[Opening Data provided section]

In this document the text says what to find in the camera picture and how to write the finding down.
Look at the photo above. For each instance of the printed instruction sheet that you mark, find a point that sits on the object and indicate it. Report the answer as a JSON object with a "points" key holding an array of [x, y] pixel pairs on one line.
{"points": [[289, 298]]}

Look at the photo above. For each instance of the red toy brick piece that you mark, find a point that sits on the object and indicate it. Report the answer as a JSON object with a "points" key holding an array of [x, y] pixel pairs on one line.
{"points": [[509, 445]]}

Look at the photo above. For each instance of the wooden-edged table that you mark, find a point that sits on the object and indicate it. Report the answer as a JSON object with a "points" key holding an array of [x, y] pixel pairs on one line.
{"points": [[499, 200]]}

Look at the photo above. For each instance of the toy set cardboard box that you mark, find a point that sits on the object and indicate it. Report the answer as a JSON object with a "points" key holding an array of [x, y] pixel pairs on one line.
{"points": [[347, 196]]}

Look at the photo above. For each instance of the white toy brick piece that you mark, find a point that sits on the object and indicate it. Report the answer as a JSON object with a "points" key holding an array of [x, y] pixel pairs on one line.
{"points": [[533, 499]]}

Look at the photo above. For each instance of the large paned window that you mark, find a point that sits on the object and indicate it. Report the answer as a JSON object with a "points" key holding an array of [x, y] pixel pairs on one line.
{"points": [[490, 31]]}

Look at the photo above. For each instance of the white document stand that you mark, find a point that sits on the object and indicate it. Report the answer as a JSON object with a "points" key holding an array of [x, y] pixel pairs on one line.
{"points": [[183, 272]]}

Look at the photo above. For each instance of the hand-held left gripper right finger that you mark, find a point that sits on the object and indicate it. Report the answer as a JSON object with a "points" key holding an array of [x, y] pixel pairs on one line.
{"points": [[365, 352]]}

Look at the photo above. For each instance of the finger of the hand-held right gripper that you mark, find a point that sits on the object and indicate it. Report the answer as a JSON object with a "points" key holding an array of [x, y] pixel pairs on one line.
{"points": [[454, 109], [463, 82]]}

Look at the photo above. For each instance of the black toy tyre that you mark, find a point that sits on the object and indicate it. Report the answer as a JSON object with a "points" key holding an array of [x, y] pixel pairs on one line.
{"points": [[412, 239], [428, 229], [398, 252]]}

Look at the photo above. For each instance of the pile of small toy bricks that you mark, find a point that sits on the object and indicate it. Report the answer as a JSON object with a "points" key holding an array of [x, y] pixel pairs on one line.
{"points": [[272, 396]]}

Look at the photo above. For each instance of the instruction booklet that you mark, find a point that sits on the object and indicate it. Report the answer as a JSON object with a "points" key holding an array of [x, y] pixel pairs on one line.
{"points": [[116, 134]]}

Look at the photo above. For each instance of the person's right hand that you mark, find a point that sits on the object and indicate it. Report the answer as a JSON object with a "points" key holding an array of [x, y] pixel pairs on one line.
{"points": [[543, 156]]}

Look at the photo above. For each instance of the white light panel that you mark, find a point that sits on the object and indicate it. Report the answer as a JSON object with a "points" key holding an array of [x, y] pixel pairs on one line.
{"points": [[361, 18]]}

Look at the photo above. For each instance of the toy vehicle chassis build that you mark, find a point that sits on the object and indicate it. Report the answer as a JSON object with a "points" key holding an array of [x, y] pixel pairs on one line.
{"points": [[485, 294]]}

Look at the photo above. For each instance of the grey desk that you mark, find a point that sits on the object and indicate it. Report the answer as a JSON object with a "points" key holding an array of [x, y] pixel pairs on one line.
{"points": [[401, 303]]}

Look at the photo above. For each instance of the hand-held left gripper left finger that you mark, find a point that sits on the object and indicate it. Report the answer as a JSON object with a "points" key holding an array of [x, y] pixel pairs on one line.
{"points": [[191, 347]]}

[Closing Data provided section]

◆ **Activity**:
Down to the last line, retype the entries above exactly.

◆ **Finished exercise**:
In this document the text says what to find in the camera picture and how to write the finding down.
Look at the photo above. For each instance of the printed instruction sheet that you mark, find a point that sits on the object and indicate it. Report the answer as a JSON object with a "points" key holding an array of [x, y] pixel pairs on one line.
{"points": [[289, 298]]}

Look at the photo above. For each instance of the red toy brick piece that you mark, find a point that sits on the object and indicate it. Report the answer as a JSON object with a "points" key holding an array of [x, y] pixel pairs on one line.
{"points": [[509, 445]]}

Look at the photo above. For each instance of the wooden-edged table that you mark, find a point that sits on the object and indicate it. Report the answer as a JSON object with a "points" key holding an array of [x, y] pixel pairs on one line.
{"points": [[499, 200]]}

Look at the photo above. For each instance of the toy set cardboard box that you mark, find a point that sits on the object and indicate it. Report the answer as a JSON object with a "points" key holding an array of [x, y] pixel pairs on one line.
{"points": [[347, 196]]}

Look at the photo above. For each instance of the white toy brick piece that you mark, find a point that sits on the object and indicate it. Report the answer as a JSON object with a "points" key holding an array of [x, y] pixel pairs on one line.
{"points": [[533, 499]]}

Look at the photo above. For each instance of the large paned window that you mark, find a point that sits on the object and indicate it. Report the answer as a JSON object with a "points" key holding an array of [x, y] pixel pairs on one line.
{"points": [[490, 31]]}

Look at the photo above. For each instance of the white document stand that you mark, find a point that sits on the object and indicate it. Report the answer as a JSON object with a "points" key holding an array of [x, y] pixel pairs on one line.
{"points": [[183, 272]]}

Look at the photo above. For each instance of the hand-held left gripper right finger that you mark, find a point that sits on the object and indicate it. Report the answer as a JSON object with a "points" key holding an array of [x, y] pixel pairs on one line.
{"points": [[365, 352]]}

Look at the photo above. For each instance of the finger of the hand-held right gripper that you mark, find a point that sits on the object and indicate it. Report the answer as a JSON object with a "points" key holding an array of [x, y] pixel pairs on one line.
{"points": [[454, 109], [463, 82]]}

Look at the photo above. For each instance of the black toy tyre that you mark, find a point that sits on the object and indicate it. Report the answer as a JSON object with a "points" key holding an array of [x, y] pixel pairs on one line.
{"points": [[412, 239], [428, 229], [398, 252]]}

Look at the photo above. For each instance of the pile of small toy bricks that you mark, find a point that sits on the object and indicate it. Report the answer as a JSON object with a "points" key holding an array of [x, y] pixel pairs on one line.
{"points": [[272, 396]]}

Look at the photo above. For each instance of the instruction booklet that you mark, find a point that sits on the object and indicate it. Report the answer as a JSON object with a "points" key holding an array of [x, y] pixel pairs on one line.
{"points": [[116, 134]]}

Look at the photo above. For each instance of the person's right hand that you mark, find a point that sits on the object and indicate it. Report the answer as a JSON object with a "points" key holding an array of [x, y] pixel pairs on one line.
{"points": [[543, 156]]}

Look at the photo above. For each instance of the white light panel that you mark, find a point that sits on the object and indicate it. Report the answer as a JSON object with a "points" key holding an array of [x, y] pixel pairs on one line.
{"points": [[361, 18]]}

Look at the photo above. For each instance of the toy vehicle chassis build that you mark, find a point that sits on the object and indicate it. Report the answer as a JSON object with a "points" key holding an array of [x, y] pixel pairs on one line.
{"points": [[485, 294]]}

Look at the photo above. For each instance of the grey desk that you mark, find a point that sits on the object and indicate it. Report the answer as a JSON object with a "points" key holding an array of [x, y] pixel pairs on one line.
{"points": [[401, 303]]}

Look at the photo above. For each instance of the hand-held left gripper left finger that you mark, find a point that sits on the object and indicate it. Report the answer as a JSON object with a "points" key holding an array of [x, y] pixel pairs on one line.
{"points": [[191, 347]]}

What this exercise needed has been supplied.